En cierta ocasión, el célebre pensador Mark Twain pronunciaba una conferencia y observó que un asistente sacaba con frecuencia el reloj. Incapaz de contenerse, le dijo. “Señor, que mire usted el reloj cada dos minutos puedo entenderlo; pero que encima se lo acerque al oído para comprobar que funciona, me parece francamente excesivo”. ¿Qué nos puede decir esta picante anécdota sobre la educación?
Abunda la opinión de que la buena educación es una verdad definitivamente perdida en el ámbito familiar y escolar. Basta con pasearse por la calle para observar conductas groseras, pintadas calumniosas, intolerancias con los débiles, menosprecio a los educadores, insultos malsonantes, desconsideración de las reglas… A esto lo llamaría la “mala educación de primer grado”, burda, irreverente, pública, insolente.
Hay un “segundo grado” en la mala educación. Tal vez alude a ella nuestro autor cuando ridiculiza el triunfo de la educada hipocresía. Es gélida, calculadora, distante, afilada; no da la cara y se camufla tras la corrección de las formas, pero alimenta las peores intenciones, es relamida y visceral; fulminante en sus mordaces apariciones.
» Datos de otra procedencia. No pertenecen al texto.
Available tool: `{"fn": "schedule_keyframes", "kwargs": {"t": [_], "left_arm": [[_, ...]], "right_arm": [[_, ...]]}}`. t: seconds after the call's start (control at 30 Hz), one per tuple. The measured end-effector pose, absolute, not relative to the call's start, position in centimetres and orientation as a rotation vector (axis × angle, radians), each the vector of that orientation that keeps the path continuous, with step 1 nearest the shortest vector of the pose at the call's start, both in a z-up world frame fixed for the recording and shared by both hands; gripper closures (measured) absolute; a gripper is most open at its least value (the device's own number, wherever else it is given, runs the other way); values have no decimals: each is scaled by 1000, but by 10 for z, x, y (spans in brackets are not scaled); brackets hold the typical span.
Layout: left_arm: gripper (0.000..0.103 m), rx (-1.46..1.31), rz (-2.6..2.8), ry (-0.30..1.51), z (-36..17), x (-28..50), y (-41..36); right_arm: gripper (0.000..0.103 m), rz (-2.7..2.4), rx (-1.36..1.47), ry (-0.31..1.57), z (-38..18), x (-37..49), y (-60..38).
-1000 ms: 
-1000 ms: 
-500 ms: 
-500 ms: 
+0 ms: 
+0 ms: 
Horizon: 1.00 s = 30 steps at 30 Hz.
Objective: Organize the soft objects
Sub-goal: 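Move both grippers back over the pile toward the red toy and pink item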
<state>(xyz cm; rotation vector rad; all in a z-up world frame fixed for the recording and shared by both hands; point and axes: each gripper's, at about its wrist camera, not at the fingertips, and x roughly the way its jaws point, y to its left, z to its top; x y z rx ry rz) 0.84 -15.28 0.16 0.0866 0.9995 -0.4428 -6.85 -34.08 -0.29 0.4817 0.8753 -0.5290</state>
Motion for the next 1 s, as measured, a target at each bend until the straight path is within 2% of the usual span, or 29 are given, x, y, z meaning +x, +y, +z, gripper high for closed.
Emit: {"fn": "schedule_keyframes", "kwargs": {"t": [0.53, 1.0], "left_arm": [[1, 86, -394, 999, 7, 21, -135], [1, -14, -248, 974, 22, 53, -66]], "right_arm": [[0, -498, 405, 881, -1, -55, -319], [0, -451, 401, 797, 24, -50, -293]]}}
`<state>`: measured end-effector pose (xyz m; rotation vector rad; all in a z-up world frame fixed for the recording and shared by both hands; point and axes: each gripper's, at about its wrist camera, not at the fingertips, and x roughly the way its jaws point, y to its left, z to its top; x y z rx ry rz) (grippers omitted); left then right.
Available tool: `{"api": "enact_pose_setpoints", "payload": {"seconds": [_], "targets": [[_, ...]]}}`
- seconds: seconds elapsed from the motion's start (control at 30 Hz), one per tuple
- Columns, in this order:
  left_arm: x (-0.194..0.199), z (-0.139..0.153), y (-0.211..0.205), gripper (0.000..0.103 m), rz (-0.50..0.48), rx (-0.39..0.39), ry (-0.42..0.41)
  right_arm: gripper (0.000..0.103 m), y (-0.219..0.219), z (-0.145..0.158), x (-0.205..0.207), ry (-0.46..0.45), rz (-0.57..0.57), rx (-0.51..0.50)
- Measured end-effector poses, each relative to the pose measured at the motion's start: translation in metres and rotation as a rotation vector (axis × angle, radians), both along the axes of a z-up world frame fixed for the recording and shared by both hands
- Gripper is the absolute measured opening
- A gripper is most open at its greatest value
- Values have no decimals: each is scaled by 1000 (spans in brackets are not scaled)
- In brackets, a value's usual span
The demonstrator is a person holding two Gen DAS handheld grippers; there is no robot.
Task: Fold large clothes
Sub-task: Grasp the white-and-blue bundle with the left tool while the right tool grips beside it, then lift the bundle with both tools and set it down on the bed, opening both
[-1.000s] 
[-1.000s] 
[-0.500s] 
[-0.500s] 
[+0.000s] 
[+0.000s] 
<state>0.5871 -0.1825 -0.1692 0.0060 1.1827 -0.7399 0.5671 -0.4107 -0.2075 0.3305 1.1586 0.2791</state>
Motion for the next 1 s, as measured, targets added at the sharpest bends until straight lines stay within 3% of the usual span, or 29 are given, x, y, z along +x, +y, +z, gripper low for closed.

¿Es esto todo? ¿No habrá vida más allá de la mala educación? ¿Habremos de resignarnos a coexistir con lo más bajo de nuestros instintos? Encuentro un camino de salida: Uncir la buena educación con la amabilidad. Es lo que prueba David Hamilton, doctor en química orgánica, en su libro “Los cinco beneficios de ser amable”. En sus páginas recoge el fruto de sus investigaciones sobre la amabilidad como terapia desde el punto de vista exclusivamente científico. En una entrevista recogida hace unos días en “La Contra” del diario “La Vanguardia” este bioquímico escocés defiende que siendo amables nuestro cuerpo está más sano y se retardan los procesos del envejecimiento: “La investigación nos dice que si eres amable de forma regular el riesgo de depresión disminuye porque la serotonina actúa en la amígdala reduciendo la depresión, la ansiedad y el estrés. Y entrena al cerebro para que sea más resiliente”. Y añade: “Pequeñas acciones diarias de amabilidad son más importantes que una gran acción. Lo importante es que seamos constantes. La empatía es la semilla que hace que crezca la compasión que florece en la amabilidad”.
Y concluye con un reto práctico: El de emplearnos durante siete días en ser amables, con tal de respetar tres normas: 1) Debe ser una acción distinta cada día; 2) Un día se debe realizar algo que nos plantee un reto mayor; y 3) Uno de los actos de amabilidad tiene que ser anónimo. ¿Perdemos algo comprobando sus efectos? ¿Lo podemos proponer a otros?
Personalmente observo que su discurso conecta con una verdad central para el cristiano: el amor como principio y eje estructurador que sana y fortalece toda vida humana. Presenta infinitos ropajes: amor paterno-filial, esponsal, amor de Dios, caridad, solidaridad, gratuidad… Uno de ellos es la amabilidad, fuente de salud y secreto de la buena (¿única?) educación verdadera.